[ABOUT THIS TASK] Go through the records and filter out every line lacking the word "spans"; copy the lines that remain.

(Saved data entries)
|---|
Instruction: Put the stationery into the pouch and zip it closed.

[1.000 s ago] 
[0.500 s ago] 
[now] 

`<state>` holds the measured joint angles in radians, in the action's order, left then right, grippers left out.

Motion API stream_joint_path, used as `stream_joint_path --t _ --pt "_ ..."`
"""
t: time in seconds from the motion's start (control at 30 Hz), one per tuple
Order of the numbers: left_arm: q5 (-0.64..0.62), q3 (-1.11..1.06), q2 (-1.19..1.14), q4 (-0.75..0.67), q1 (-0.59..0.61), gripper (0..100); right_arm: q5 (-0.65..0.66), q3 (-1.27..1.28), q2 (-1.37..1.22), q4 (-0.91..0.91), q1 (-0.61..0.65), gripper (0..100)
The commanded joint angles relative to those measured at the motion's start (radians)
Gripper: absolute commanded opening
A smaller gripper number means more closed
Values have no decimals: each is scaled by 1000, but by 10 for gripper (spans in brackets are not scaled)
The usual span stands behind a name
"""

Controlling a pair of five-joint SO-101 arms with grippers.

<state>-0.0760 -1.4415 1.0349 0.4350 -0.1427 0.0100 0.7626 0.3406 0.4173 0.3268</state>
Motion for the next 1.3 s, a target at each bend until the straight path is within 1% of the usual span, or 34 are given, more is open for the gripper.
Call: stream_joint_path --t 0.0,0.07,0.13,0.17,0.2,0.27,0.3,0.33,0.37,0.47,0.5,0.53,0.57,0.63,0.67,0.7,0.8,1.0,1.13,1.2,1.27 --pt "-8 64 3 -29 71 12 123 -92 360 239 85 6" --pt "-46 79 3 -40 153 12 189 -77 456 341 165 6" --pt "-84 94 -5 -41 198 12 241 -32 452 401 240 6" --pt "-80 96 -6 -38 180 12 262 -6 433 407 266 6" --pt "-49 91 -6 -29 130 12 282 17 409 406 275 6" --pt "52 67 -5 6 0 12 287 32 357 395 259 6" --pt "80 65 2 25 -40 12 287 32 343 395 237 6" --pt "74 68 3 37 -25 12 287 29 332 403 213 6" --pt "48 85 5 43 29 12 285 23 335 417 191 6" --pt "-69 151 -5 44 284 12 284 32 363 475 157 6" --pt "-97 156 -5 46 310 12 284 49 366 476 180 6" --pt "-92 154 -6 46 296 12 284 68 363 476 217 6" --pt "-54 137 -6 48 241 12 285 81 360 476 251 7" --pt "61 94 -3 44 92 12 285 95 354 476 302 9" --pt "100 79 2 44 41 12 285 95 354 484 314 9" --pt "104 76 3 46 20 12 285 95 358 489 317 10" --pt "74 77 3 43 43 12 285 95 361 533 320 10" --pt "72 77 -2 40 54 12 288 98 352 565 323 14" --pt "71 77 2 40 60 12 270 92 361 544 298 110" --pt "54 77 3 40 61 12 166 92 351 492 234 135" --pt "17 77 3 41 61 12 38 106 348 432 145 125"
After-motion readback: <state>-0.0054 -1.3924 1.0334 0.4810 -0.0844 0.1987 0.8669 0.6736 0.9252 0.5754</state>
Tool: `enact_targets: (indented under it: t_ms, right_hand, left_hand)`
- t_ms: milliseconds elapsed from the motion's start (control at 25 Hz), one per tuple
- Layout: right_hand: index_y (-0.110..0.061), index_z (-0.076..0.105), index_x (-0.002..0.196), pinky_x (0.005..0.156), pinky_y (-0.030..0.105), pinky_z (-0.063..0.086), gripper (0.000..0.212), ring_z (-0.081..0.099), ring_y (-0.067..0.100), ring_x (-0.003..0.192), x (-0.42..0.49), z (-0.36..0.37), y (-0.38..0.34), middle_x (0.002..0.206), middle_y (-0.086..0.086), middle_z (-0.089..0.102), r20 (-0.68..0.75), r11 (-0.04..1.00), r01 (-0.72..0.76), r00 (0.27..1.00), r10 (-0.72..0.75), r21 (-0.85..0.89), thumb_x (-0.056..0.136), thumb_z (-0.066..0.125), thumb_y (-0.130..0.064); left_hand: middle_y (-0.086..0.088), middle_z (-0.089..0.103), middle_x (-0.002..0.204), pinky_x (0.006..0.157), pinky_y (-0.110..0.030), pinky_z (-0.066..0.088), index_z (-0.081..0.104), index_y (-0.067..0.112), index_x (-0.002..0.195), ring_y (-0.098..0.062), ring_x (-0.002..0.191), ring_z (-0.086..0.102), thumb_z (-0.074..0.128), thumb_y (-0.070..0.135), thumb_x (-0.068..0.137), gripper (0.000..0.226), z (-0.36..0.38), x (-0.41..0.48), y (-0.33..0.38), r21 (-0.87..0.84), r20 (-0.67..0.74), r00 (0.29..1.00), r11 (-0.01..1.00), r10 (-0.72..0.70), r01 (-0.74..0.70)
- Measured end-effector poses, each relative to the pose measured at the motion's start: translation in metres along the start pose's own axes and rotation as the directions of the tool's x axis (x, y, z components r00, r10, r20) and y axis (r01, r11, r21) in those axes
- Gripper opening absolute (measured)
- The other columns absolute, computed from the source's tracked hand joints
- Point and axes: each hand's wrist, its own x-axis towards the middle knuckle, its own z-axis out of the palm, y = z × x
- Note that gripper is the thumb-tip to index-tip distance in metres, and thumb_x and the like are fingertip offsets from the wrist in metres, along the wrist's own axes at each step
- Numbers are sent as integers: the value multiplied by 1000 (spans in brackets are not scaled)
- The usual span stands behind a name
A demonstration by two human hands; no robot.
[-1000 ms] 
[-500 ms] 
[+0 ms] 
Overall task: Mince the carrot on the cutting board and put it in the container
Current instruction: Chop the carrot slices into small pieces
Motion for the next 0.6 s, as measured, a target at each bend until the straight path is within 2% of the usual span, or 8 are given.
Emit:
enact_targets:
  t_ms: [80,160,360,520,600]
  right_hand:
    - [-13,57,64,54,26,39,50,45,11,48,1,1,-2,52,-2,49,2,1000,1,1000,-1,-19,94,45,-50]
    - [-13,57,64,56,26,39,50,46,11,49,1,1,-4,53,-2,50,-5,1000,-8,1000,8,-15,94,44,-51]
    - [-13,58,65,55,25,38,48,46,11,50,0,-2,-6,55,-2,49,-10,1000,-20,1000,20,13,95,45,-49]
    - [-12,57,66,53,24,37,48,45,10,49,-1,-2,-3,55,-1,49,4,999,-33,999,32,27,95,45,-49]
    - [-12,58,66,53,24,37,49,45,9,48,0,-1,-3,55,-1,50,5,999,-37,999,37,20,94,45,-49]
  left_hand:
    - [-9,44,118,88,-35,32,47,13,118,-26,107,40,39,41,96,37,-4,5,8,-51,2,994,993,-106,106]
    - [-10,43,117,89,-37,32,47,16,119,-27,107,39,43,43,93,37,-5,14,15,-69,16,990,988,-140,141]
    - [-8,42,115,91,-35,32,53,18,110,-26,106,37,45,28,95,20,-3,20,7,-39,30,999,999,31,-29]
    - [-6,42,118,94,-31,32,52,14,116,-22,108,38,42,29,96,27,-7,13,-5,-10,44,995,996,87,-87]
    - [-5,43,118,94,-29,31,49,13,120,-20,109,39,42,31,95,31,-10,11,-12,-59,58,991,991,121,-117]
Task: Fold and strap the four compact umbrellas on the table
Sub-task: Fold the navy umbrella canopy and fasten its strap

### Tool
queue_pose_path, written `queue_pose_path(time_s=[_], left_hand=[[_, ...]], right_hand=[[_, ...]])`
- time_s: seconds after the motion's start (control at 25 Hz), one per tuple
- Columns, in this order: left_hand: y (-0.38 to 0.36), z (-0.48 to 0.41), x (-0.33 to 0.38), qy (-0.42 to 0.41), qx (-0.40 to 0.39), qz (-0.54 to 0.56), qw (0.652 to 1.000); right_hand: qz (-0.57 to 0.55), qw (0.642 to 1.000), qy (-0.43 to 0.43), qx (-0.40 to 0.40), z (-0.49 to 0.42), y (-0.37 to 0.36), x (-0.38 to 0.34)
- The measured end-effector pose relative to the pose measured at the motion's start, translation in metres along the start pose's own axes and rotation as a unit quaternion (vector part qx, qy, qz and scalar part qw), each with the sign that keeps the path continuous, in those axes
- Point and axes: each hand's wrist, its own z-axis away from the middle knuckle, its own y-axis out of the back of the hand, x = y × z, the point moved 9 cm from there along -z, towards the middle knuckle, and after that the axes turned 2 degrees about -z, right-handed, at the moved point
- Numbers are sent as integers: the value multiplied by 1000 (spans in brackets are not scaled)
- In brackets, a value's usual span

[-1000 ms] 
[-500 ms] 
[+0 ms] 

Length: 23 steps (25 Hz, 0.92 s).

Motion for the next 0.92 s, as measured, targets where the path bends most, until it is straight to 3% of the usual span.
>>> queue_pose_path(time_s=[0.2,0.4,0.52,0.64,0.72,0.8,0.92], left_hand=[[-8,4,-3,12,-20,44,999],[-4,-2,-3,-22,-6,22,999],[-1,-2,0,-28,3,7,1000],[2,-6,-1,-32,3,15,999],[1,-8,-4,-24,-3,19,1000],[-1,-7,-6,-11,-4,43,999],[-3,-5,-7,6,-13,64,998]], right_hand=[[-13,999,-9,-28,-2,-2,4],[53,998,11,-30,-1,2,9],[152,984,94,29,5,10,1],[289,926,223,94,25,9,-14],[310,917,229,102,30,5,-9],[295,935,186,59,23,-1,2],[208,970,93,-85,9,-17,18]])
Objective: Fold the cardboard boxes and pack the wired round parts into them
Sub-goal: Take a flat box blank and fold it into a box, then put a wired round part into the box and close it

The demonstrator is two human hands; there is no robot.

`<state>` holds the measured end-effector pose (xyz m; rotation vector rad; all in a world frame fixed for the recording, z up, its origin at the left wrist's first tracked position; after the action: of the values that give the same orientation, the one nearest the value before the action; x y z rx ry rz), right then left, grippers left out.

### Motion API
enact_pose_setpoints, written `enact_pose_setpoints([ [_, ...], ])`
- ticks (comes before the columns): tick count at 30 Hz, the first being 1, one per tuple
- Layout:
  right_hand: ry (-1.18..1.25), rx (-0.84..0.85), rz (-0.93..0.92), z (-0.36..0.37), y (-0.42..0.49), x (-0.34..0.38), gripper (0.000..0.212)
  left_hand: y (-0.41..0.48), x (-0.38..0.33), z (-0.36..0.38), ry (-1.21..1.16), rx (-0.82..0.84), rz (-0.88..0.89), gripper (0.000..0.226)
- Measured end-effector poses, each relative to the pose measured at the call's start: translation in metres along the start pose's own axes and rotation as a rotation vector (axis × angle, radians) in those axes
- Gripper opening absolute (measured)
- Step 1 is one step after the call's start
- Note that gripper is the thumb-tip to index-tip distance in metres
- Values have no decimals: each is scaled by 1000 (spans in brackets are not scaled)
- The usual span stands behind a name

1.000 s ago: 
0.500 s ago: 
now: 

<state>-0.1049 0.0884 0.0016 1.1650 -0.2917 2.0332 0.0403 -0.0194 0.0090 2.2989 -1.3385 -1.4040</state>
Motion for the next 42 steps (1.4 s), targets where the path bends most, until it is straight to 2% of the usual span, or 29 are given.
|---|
[EXERCISE RESPONSE]
Values have no decimals: each is scaled by 1000, but by 10 for gripper (spans in brackets are not scaled)
- Numbers are sent as integers: the value multiplied by 1000 (spans in brackets are not scaled)
- Numbers are sent as integers: the value multiplied by 1000 (spans in brackets are not scaled)
- Values have no decimals: each is scaled by 1000 (spans in brackets are not scaled)

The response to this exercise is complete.